= John Stevenson (doctor) =

Scottish-American merchant and developer

John Stevenson (c. 1718 – March 23, 1785), a Scot, pioneer merchant and developer of Baltimore, Maryland, if not indeed its actual founder, was known as the "American Romulus."
Records indicate that John Stevenson and his brother, Henry, also a medical doctor came to British North America from Ireland in 1734. On November 13, 1735, Stevenson married Mary Tipton; she died December 6, 1736.

==Merchant==
John Stevenson, "a native of Londonderry, in the Kingdom of Ireland, and of a very respectable Family", was born c. 1718. He had "lived upwards of forty years" in Baltimore at his death in 1785 "and was formerly one of its most eminent Merchants." "He was the first Exporter of Wheat and Flour from this Port, and consequently laid the Foundation of its present commercial Consequence."

Stevenson began by shipping flour to Ireland which turned Baltimore from a sleepy city trading in tobacco to a trading powerhouse rivaling New York, Philadelphia and Boston. Baltimore being a port nestled alongside a vast wheat growing countryside and much closer than these other cities. Baltimore restructured the city's economy based on flour. Trails were transformed into roads, and flour mills were built along the Jones Falls, Gwynns Falls, and Patapsco River. Warehouses were built on the 1000 ft wharves that extended into the harbor. The roads from Baltimore soon extended all the way to Pennsylvania, and Baltimore ships sailed not only to Ireland, but to ports in Europe, the Caribbean, and South America.

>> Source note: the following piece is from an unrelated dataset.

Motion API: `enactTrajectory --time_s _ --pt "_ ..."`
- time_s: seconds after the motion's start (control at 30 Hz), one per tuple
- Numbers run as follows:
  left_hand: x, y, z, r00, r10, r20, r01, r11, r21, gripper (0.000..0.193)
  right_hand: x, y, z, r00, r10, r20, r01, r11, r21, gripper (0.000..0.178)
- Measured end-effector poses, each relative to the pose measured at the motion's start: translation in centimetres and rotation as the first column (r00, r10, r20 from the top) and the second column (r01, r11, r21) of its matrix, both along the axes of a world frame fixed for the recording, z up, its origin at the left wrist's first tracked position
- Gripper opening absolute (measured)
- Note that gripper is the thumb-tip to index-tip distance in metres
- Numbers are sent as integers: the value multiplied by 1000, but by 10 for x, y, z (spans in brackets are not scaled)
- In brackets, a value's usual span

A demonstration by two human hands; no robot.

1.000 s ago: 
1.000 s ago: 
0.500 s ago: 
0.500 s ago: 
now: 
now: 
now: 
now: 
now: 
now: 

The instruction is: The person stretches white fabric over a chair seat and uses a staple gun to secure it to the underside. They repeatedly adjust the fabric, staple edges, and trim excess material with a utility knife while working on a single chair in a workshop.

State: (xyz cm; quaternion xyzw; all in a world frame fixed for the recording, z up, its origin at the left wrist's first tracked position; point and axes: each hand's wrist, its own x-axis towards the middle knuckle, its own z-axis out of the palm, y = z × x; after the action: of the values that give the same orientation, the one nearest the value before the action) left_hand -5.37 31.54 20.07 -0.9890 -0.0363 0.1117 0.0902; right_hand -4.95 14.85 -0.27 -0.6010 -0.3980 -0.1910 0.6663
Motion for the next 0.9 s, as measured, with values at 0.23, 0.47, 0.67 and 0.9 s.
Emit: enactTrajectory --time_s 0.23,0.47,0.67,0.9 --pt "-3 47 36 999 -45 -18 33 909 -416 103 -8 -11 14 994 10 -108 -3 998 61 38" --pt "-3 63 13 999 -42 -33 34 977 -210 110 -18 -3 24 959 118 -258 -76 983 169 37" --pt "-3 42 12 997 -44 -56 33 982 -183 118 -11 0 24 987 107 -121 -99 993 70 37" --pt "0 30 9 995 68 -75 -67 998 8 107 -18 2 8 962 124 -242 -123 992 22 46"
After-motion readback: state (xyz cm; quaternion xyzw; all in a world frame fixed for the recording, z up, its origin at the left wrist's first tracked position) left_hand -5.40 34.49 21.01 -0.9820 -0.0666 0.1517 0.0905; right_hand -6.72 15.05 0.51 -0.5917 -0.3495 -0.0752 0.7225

Sometime in these early years Stevenson met his lifelong friend and business partner Jonathan Plowman Jr. Stevenson and Plowman Jr. remain known for their partnership trading in indentured servants, particularly during the 1750s and 1760s, according to the National Park Service. The fact that Plowman Jr.'s father was brought over as an indentured servant at age 12 may only testify to the goodwill of the two. Plowman Sr. most likely encouraged Stevenson to help bring the poor and oppressed out of England and to a new life and a new chance for success in America, much as he and his son had done.

==Medical doctor==

There were smallpox epidemics in the county in 1750, 1757, in 1772, and another in 1779. Stevenson inoculated all who came to him without charge against the pox. Many were resistant to change and did not accept the inoculation. In fact in 1776 the Council of Safety in Baltimore, forbade the inoculation of the troops lest it cause an epidemic.

In 1769 Stevenson's brother, Henry Stevenson established the first smallpox hospital in the colonies there in Baltimore.

==Justice of the peace==
Stevenson, and his best friend and business partner Jonathan Plowman Jr., were both named Justices of the Peace to help resolve legal issues in Baltimore. Both of their names are listed as witnesses on many wills found in the Maryland Archives.

==Delegate to Constitutional Convention==
Stevenson was elected as a representative to the Maryland Constitutional Convention which framed Maryland's first state constitution. Elected August 1, 1776, he and the other delegates went to Annapolis for the Convention that started August 14, 1776 and lasted till November 11, 1776.

The eighth session of the Annapolis Conventions decided that the continuation of an ad hoc government by the convention was not a good mechanism for all the concerns of the province. A more permanent and structured government was needed. The new convention was elected to draw up Maryland's first state constitution. Replacing references to parliament and the king, with "of the people". The Constitutional Convention of 1776 drafted a constitution, and adjourned on November 11, never to meet again since the Conventions were replaced by the new state government.

==Death==

Stevenson died at his home on Market Street, Baltimore on March 23, 1785, in his 67th year. He was buried in the Presbyterian churchyard. Stevenson had been a member from 1761 of the committee that organized the First Presbyterian Church in Baltimore, as had Jonathan Plowman.